The only answer is that the Pentagon assumes US values are so self-evidently superior that merely exhibiting them will convert third world military leaders to the American way. IMET history reveals that notion to be a fallacy.

In El Salvador, for example, the elite Atlacatl Battalion received extensive US training, yet that group was responsible for the murder of six Jesuit priests in 1991, as well as numerous other atrocities throughout El Salvador's civil war. The members of the Salvadoran high command who indisputably covered it up were also recipients of IMET. Most were also graduates of the School of the Americas - as was Roberto D'Aubuisson, the former Salvadoran officer who was the leader of the right-wing death squads.

Given such a track record, some critics of US foreign policy have long argued that the School of the Americas and IMET merely train third world officers to be more efficient abusers of human rights.

But the sources of the problem are far simpler and less nefarious:

*The US armed forces' ability to alter fundamentally the beliefs and values of officers from very different political and military cultures is extremely limited - far more limited than the Pentagon's overblown rhetoric would have it.

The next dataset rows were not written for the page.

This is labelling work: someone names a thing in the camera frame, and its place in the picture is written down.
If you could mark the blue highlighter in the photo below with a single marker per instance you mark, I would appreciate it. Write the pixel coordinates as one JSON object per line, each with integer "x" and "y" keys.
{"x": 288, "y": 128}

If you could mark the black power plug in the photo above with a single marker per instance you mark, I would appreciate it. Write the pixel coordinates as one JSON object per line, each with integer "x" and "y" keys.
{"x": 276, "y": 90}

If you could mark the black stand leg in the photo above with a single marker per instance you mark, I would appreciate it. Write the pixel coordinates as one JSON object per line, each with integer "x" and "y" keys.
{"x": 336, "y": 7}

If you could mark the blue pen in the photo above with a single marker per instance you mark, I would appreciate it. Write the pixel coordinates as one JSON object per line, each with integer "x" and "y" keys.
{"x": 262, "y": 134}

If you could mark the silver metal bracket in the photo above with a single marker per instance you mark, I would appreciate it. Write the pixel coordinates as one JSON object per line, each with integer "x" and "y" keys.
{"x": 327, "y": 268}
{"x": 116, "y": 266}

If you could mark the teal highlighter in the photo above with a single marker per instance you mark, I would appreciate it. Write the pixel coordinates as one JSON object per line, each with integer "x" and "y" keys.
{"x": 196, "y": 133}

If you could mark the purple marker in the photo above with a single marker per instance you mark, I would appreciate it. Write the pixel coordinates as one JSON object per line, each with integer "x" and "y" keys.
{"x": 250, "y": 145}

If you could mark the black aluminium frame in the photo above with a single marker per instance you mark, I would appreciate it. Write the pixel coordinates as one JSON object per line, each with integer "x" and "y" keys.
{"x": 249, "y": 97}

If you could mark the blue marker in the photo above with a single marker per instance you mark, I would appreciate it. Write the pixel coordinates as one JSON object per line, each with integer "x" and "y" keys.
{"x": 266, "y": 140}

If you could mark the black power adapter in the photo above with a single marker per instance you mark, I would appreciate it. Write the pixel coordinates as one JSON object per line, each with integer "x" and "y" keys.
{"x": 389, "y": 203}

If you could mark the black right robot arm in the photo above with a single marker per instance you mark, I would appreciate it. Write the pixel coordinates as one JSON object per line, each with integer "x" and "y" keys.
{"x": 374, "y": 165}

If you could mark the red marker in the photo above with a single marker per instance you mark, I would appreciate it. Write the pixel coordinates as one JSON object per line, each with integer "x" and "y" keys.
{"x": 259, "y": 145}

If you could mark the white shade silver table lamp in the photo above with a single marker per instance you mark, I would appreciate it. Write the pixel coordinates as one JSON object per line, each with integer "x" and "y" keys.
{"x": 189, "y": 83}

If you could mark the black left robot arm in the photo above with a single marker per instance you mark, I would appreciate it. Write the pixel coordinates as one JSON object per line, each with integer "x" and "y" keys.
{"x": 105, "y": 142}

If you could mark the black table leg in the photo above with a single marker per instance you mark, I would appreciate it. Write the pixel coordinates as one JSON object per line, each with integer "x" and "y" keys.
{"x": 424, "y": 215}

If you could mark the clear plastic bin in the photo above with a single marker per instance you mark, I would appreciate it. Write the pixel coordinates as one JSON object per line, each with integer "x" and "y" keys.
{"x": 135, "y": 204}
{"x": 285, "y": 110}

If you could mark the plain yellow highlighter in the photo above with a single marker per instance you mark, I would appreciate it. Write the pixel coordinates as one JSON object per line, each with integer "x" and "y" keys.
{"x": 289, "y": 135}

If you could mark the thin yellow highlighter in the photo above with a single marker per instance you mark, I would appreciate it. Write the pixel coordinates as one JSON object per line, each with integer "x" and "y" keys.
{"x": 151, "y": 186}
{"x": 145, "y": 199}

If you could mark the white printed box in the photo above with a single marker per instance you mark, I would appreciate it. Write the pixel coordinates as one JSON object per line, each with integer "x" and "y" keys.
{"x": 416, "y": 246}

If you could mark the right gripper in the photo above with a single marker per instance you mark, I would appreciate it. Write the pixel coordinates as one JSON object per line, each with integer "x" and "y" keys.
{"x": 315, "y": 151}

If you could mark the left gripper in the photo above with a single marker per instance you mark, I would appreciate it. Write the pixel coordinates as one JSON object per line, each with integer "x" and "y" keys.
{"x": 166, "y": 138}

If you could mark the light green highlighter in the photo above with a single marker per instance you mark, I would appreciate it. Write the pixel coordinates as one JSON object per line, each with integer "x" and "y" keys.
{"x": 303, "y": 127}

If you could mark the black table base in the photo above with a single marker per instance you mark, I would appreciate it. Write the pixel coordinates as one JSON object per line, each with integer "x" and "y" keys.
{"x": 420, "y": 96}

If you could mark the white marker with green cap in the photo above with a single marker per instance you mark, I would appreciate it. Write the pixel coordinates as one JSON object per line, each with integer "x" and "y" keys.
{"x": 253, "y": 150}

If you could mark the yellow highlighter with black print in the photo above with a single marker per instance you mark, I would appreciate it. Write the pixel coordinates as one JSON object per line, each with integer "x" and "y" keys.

*Despite US tutelage, foreign militaries will respond to their notions of national - and institutional - interests, rather than America's.

Thus, we really shouldn't have been surprised that the US armed forces' influence on the Indonesian military proved so minimal, despite the 17 Indonesian officers trained in the US this year and despite the series of demarches from American military leaders to their Indonesian counterparts the other week - including pleas directed to Indonesia's military chief by both the commander in chief of the US Pacific Command and the chairman of the Joint Chiefs of Staff.

The School of the Americas should be closed - and as we enter the second post-cold-war decade, the IMET program should be drastically reduced.

Of course, US national security interests might require that certain foreign militaries be trained to use military equipment and to employ specific tactics, but IMET's ambitious political and social goals are wasting taxpayers' money.

To be sure, advocates of IMET will argue, as they always have, that the program engenders invaluable cooperative relationships between the US and foreign militaries.

But this logic puts the cart before the horse.

The events in East Timor show that worthwhile military cooperation cannot be born of IMET but only of common interests and values. When those are present, IMET is superfluous. When they are absent, IMET is useless.

*Benjamin Schwarz is a Los Angeles-based correspondent of The Atlantic Monthly.